▸ Task directions: You are asked to filter the data below and copy every line holding "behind".

Collected data
────────────────────────────────────────
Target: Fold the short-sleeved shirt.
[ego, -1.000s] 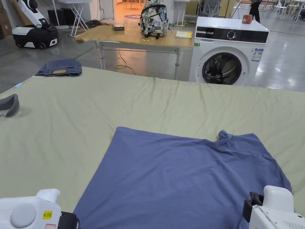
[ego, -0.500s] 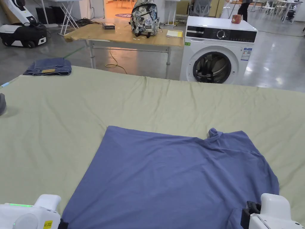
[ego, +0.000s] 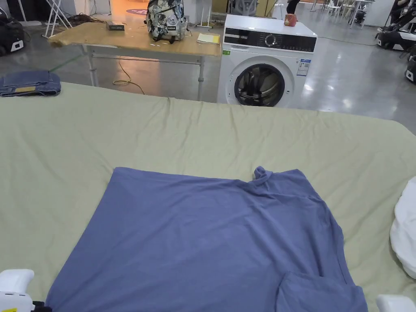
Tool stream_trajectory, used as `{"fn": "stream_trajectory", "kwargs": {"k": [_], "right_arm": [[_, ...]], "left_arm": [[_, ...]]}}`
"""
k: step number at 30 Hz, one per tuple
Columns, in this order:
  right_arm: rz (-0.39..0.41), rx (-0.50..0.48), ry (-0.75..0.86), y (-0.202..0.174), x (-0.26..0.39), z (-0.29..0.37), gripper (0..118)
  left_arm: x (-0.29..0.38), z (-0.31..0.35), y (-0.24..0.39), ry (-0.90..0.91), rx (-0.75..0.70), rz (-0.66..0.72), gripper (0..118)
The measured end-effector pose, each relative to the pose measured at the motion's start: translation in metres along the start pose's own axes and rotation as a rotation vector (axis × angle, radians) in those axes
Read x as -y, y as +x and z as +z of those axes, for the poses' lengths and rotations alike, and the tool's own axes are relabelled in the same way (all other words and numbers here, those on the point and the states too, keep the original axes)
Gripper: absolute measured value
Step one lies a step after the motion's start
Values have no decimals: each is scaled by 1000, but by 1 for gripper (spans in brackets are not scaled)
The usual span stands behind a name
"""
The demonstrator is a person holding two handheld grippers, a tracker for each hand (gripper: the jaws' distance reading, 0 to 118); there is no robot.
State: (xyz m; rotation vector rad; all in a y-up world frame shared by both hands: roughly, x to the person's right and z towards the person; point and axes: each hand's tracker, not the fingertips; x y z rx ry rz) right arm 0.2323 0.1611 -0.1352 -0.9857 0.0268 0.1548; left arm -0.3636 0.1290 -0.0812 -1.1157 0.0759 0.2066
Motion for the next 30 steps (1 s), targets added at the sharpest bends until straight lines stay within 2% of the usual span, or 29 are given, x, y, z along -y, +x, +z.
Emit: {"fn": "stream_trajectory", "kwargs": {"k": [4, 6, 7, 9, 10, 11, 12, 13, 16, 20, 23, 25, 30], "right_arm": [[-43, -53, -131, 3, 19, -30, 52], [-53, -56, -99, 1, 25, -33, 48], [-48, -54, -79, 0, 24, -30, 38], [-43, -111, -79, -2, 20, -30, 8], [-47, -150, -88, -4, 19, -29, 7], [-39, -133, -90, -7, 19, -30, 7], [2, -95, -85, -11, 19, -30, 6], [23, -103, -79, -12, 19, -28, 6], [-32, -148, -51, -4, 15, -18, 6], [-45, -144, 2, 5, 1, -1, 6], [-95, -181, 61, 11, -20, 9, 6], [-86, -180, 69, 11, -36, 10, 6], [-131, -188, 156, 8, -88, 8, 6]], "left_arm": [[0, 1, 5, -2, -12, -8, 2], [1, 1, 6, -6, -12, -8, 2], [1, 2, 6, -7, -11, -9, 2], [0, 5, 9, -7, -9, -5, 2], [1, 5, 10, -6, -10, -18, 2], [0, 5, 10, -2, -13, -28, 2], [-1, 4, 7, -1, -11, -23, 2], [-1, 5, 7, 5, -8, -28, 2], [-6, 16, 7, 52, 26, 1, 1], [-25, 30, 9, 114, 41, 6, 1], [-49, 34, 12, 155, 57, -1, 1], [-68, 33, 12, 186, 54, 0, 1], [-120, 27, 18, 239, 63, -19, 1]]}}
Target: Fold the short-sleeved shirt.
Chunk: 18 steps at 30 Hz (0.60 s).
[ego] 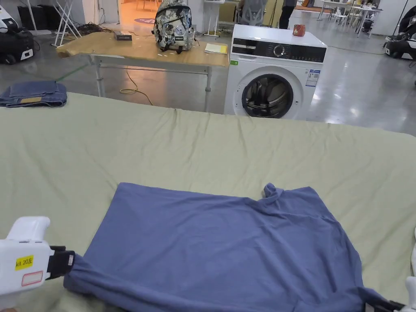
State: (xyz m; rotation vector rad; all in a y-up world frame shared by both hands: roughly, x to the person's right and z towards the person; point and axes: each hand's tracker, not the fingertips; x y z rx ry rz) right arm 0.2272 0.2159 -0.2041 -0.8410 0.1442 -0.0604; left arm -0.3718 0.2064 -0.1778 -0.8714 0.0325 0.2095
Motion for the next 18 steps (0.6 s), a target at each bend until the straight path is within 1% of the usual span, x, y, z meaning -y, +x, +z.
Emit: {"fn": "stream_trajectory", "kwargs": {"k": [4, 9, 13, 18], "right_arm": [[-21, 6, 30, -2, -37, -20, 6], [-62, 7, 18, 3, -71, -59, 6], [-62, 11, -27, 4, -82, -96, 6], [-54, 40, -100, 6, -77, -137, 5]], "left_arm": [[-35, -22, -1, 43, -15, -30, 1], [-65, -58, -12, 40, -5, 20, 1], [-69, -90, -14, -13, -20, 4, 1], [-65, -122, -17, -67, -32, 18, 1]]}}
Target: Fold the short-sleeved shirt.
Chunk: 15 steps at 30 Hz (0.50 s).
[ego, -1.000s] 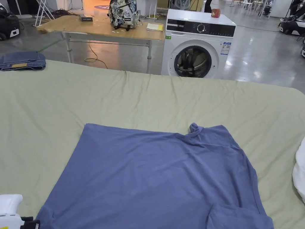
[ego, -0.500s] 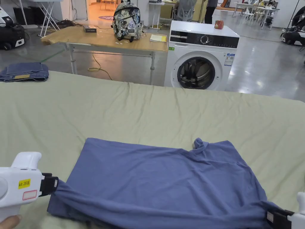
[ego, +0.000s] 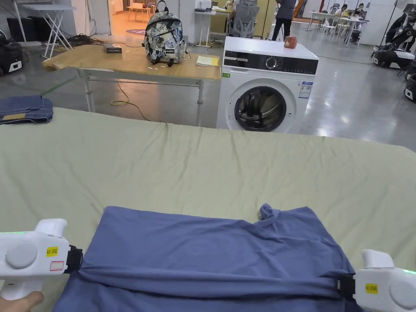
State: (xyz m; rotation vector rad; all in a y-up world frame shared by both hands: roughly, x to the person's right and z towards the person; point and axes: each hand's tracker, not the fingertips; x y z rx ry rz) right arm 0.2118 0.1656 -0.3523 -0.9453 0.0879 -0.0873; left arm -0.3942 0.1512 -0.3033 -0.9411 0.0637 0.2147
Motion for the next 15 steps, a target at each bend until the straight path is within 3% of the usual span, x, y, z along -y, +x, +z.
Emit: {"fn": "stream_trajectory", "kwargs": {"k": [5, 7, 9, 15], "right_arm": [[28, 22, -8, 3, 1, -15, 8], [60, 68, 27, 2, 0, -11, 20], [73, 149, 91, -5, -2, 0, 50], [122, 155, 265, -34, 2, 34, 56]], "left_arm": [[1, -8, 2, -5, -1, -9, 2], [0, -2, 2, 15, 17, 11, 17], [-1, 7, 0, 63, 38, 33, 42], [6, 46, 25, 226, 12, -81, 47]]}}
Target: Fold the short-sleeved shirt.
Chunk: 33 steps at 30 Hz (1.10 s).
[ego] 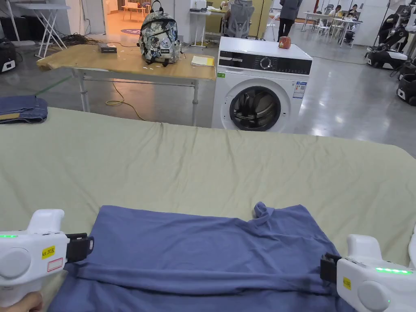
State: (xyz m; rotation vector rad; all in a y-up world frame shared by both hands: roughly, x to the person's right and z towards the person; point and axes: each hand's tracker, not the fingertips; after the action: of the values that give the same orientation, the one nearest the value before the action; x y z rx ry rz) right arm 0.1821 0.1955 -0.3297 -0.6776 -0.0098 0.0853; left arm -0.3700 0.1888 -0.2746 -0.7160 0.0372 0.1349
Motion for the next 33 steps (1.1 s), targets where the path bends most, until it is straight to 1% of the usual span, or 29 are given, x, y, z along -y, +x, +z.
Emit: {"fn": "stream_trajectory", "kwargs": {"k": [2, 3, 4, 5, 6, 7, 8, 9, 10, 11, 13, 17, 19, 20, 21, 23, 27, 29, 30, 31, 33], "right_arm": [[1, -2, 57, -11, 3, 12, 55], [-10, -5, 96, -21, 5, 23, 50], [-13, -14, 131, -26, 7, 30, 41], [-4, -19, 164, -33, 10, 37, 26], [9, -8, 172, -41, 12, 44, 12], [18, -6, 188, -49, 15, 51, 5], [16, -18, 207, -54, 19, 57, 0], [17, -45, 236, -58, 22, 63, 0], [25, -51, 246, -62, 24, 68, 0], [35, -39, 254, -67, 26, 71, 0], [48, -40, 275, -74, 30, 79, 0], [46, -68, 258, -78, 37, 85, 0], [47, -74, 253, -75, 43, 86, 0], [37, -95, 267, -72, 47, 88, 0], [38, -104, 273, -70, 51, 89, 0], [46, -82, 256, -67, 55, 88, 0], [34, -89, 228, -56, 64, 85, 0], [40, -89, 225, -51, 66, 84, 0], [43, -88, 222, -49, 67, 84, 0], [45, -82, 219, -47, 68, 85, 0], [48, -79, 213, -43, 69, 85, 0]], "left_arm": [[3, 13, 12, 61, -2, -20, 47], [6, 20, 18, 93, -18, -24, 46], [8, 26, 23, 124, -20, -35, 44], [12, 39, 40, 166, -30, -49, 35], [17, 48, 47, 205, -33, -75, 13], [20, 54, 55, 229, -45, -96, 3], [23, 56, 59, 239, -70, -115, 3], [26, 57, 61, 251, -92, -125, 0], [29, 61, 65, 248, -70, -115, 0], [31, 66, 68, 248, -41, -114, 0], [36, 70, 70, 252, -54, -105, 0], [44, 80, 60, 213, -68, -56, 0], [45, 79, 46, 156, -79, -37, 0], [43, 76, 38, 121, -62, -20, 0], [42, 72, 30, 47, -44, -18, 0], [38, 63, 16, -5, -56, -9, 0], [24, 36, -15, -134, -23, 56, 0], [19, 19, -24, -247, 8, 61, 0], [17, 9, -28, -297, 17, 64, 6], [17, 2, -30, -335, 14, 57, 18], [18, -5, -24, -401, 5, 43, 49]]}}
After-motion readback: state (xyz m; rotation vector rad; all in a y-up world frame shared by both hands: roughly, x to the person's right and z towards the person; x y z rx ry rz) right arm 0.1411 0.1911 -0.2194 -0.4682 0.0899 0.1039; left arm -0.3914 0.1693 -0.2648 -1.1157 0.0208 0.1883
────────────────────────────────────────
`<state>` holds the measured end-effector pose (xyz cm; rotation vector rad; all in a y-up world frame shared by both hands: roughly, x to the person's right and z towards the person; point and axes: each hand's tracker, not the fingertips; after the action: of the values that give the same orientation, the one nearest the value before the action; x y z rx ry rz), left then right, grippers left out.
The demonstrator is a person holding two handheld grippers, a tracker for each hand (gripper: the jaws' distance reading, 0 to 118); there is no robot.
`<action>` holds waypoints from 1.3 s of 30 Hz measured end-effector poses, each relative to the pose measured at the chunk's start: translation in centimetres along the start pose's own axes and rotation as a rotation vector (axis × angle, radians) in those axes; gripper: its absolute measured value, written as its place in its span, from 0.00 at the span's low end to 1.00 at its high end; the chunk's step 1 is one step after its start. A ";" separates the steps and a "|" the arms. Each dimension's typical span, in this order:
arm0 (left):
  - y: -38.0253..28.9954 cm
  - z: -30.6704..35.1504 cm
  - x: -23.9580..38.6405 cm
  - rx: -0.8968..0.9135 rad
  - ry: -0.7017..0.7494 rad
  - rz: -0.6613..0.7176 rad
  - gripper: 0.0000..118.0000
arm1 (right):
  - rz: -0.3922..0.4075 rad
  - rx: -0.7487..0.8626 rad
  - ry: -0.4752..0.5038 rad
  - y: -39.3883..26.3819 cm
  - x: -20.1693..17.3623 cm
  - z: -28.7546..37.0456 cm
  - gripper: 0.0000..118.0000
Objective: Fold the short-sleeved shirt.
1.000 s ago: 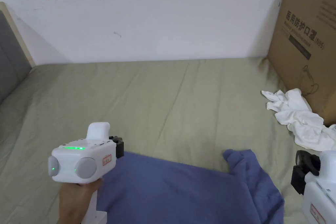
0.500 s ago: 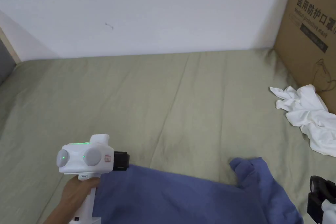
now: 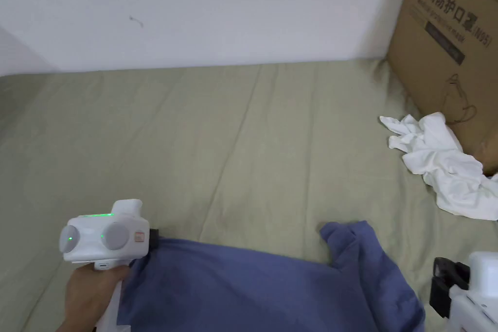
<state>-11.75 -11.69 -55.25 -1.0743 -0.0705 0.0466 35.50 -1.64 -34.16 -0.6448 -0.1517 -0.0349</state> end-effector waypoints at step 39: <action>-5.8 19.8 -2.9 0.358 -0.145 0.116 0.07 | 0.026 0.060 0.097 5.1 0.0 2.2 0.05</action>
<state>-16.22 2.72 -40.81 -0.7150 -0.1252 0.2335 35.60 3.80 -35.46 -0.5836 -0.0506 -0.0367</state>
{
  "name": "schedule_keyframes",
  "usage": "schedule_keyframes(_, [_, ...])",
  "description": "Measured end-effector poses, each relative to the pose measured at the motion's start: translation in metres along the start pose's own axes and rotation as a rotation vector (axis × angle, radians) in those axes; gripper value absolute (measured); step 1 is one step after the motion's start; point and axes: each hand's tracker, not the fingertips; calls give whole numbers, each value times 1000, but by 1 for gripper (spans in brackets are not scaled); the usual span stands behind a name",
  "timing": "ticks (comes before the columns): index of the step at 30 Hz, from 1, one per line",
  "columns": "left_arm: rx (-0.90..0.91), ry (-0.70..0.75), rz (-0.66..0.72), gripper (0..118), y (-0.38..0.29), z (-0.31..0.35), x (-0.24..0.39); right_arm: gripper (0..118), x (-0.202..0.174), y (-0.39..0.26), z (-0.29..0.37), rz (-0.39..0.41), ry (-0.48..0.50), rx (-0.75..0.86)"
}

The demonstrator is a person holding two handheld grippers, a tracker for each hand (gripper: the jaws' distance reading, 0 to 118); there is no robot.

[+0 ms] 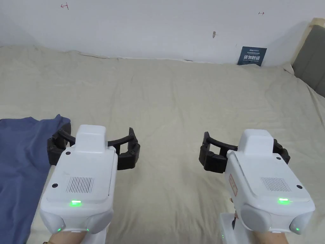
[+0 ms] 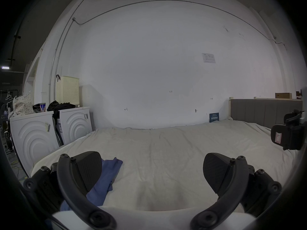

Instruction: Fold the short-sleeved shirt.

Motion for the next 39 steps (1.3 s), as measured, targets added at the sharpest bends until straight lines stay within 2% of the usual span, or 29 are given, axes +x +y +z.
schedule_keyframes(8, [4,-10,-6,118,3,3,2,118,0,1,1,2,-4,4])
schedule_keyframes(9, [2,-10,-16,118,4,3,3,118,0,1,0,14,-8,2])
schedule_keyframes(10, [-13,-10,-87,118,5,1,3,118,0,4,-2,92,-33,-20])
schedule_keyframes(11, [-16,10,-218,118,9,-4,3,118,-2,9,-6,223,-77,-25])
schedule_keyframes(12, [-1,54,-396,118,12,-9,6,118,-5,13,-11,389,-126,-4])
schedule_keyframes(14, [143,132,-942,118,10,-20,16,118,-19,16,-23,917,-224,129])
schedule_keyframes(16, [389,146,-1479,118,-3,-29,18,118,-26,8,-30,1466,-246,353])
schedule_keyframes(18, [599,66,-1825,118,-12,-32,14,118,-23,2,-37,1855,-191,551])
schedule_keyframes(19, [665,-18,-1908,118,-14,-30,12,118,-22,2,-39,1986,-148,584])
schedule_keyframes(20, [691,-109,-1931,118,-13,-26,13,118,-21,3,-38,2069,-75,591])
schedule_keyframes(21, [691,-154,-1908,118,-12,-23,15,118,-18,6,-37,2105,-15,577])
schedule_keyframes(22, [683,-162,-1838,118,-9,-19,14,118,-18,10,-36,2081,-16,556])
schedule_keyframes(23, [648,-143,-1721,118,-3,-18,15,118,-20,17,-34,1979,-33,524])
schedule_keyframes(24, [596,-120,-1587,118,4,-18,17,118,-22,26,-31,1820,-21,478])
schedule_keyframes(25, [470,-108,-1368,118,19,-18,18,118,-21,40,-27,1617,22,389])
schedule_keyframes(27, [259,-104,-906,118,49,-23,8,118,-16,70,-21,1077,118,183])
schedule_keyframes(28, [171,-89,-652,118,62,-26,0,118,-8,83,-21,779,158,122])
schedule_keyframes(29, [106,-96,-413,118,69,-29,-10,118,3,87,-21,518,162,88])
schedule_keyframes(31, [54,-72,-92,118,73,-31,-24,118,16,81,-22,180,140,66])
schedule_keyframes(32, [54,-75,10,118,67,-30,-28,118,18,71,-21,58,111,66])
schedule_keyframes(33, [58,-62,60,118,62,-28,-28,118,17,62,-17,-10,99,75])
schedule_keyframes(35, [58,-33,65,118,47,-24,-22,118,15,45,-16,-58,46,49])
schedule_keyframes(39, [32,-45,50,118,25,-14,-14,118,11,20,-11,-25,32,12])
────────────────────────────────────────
▸ Solved problem:
The usual span stands behind a name
  "description": "Measured end-effector poses, each relative to the pose measured at the motion's start: translation in metres along the start pose's own axes and rotation as a rotation vector (axis × angle, radians) in those axes; gripper value absolute (measured); step 1 is one step after the motion's start; point and axes: each hand's tracker, not the fingertips; calls give whole numbers, each value times 1000, but by 1 for gripper (spans in brackets are not scaled); the usual span stands behind a name",

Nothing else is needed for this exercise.